* [EXERCISE DETAILS]:
Every line of the material is to be returned verbatim. Pictures stay out.

* [AVAILABLE DATA]:
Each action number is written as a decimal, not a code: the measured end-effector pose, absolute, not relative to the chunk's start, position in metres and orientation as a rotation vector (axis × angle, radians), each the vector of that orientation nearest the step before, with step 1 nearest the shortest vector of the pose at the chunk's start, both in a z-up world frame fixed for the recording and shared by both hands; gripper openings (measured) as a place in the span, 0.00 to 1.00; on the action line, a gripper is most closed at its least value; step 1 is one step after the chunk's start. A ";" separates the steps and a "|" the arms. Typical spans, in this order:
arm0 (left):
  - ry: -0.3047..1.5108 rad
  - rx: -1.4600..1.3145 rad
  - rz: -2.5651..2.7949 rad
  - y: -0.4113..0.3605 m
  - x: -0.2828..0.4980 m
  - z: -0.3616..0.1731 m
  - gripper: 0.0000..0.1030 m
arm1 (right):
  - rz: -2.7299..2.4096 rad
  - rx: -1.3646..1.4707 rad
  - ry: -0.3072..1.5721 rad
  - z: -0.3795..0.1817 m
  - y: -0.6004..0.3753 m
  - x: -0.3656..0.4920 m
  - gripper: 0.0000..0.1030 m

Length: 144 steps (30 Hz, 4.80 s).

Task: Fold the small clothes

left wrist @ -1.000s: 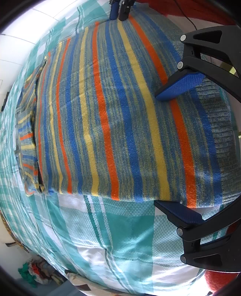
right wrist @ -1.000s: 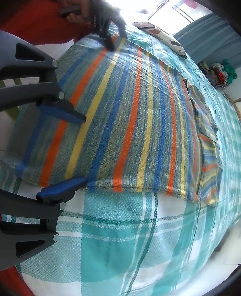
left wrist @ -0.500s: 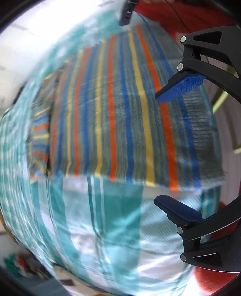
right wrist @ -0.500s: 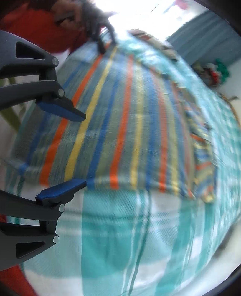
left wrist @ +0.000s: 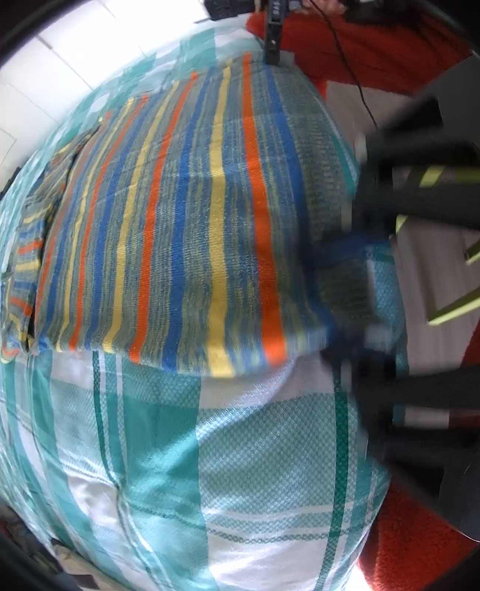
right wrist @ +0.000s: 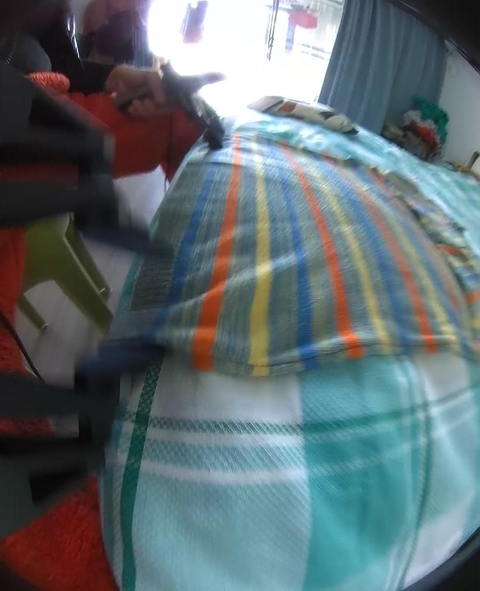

* [TASK ANSWER]:
Each action number is written as a decimal, not a code: the measured end-effector pose, absolute, not relative to the chunk's start, position in metres and orientation as a rotation vector (axis × angle, radians), each the vector of that orientation nearest the step before, with step 1 nearest the shortest vector of the pose at the chunk's start, both in a z-up world frame fixed for the recording and shared by both hands; gripper openings (measured) as a place in the span, 0.00 to 1.00; on the action line, a gripper is most closed at its least value; step 1 is one step after the chunk's start. A ";" separates the steps and a "|" the arms. Typical spans, in this order:
arm0 (left):
  - ry: -0.3047..1.5108 rad
  - rx: -1.4600..1.3145 rad
  - rz: -2.5651..2.7949 rad
  - y: -0.4113..0.3605 m
  - x: -0.2828..0.4980 m
  - z: -0.3616..0.1731 m
  - gripper: 0.0000..0.1030 m
arm1 (right):
  - rz: -2.7299..2.4096 rad
  - rx: -1.3646..1.4707 rad
  - ry: -0.3072..1.5721 rad
  - z: -0.3795..0.1817 m
  - y: -0.6004..0.3753 m
  - x: -0.3656..0.4920 m
  - gripper: 0.0000..0.1030 m

Length: 144 steps (30 Hz, 4.80 s).

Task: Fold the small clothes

left wrist @ -1.000s: 
right wrist @ -1.000s: 
left wrist @ -0.500s: 
right wrist @ -0.500s: 
left wrist @ +0.000s: 
right wrist @ +0.000s: 

The work for this exercise is now done.